- _TASK DETAILS_
The response should be exactly the number of lines in the material below that contain the word "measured".

- _DATA BELOW_
--

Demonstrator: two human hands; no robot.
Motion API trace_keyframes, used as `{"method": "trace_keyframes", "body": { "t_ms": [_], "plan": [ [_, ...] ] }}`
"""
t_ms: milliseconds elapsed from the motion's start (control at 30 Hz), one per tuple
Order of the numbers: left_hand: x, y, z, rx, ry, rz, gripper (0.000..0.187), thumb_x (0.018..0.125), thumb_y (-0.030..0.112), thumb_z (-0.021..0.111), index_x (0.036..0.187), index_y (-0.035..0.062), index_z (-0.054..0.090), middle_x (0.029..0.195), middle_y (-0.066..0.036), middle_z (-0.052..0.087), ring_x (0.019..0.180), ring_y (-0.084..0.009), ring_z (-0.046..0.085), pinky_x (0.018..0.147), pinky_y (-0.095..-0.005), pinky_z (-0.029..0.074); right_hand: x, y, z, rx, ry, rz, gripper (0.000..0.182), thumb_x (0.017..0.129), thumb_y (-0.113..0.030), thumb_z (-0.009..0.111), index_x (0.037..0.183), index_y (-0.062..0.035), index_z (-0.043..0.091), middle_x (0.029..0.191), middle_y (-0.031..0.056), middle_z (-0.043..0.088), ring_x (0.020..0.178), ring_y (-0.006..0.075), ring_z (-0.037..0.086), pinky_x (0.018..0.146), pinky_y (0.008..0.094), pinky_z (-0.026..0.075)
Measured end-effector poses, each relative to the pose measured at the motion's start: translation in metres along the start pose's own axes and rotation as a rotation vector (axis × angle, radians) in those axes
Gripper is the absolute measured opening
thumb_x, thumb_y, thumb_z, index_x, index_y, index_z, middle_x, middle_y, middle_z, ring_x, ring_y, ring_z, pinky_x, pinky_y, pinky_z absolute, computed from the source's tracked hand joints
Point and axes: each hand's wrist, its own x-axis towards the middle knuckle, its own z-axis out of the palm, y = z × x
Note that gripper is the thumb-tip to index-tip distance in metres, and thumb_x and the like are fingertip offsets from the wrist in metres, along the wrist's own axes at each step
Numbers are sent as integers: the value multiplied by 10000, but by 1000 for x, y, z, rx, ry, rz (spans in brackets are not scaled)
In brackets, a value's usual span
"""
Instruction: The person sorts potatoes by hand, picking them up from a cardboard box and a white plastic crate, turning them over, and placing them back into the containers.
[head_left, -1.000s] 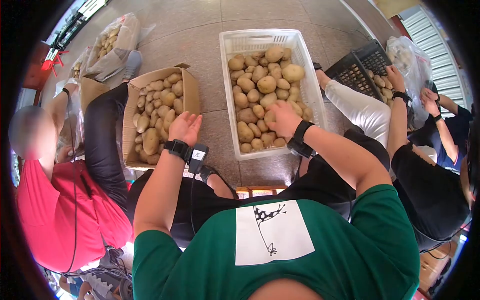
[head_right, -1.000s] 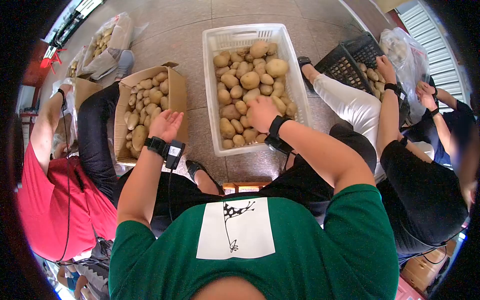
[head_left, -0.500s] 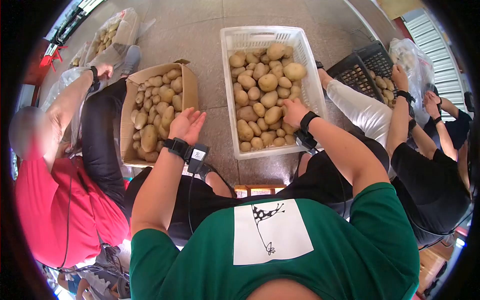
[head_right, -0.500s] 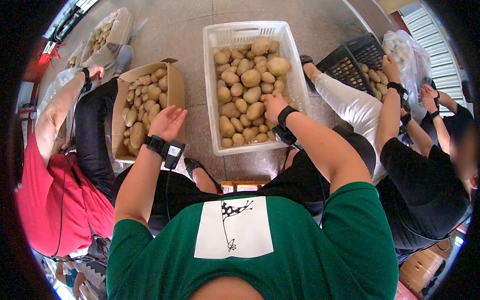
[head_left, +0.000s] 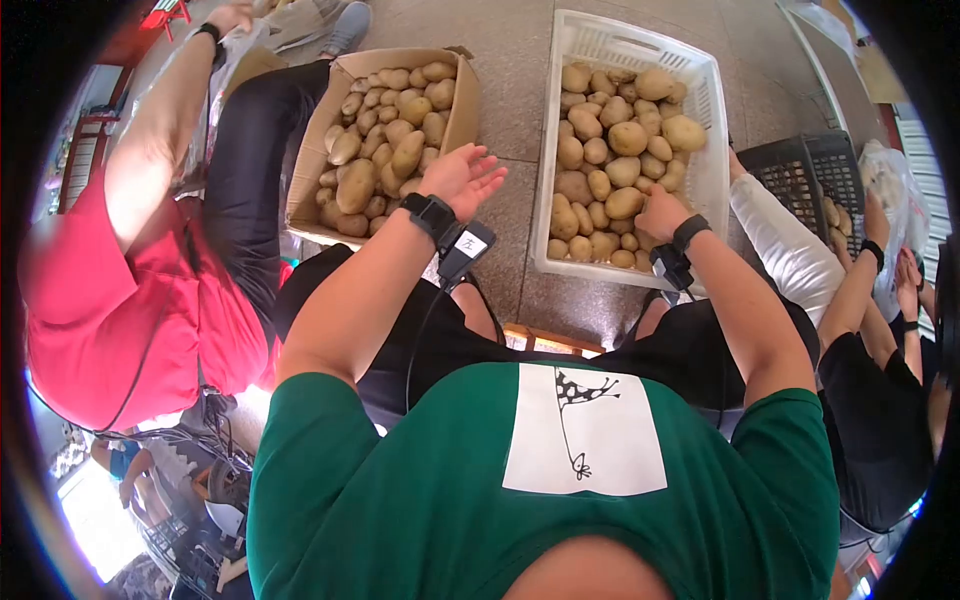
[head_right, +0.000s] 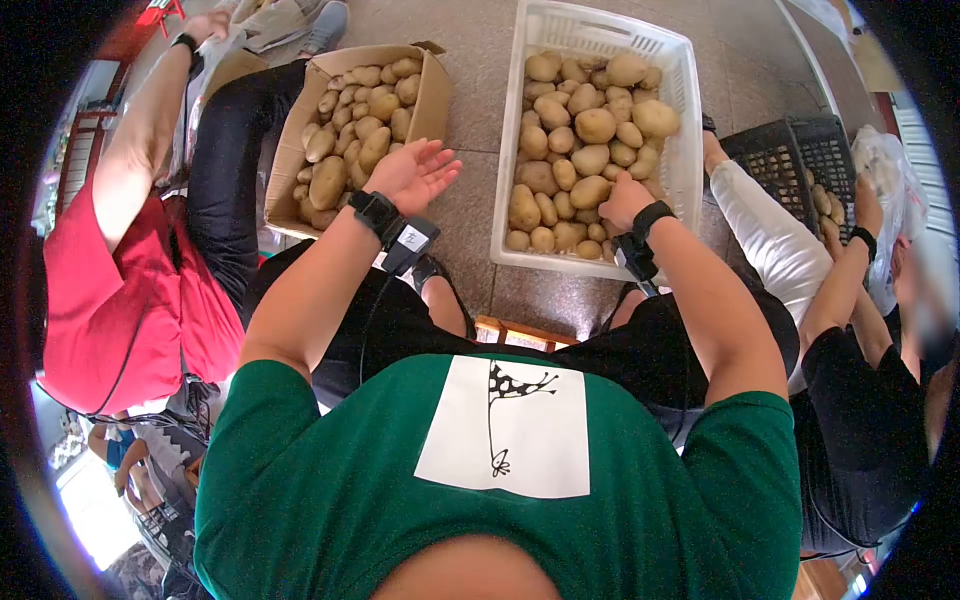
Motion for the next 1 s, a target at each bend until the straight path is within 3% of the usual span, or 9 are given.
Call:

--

- _ANSWER BOX_
2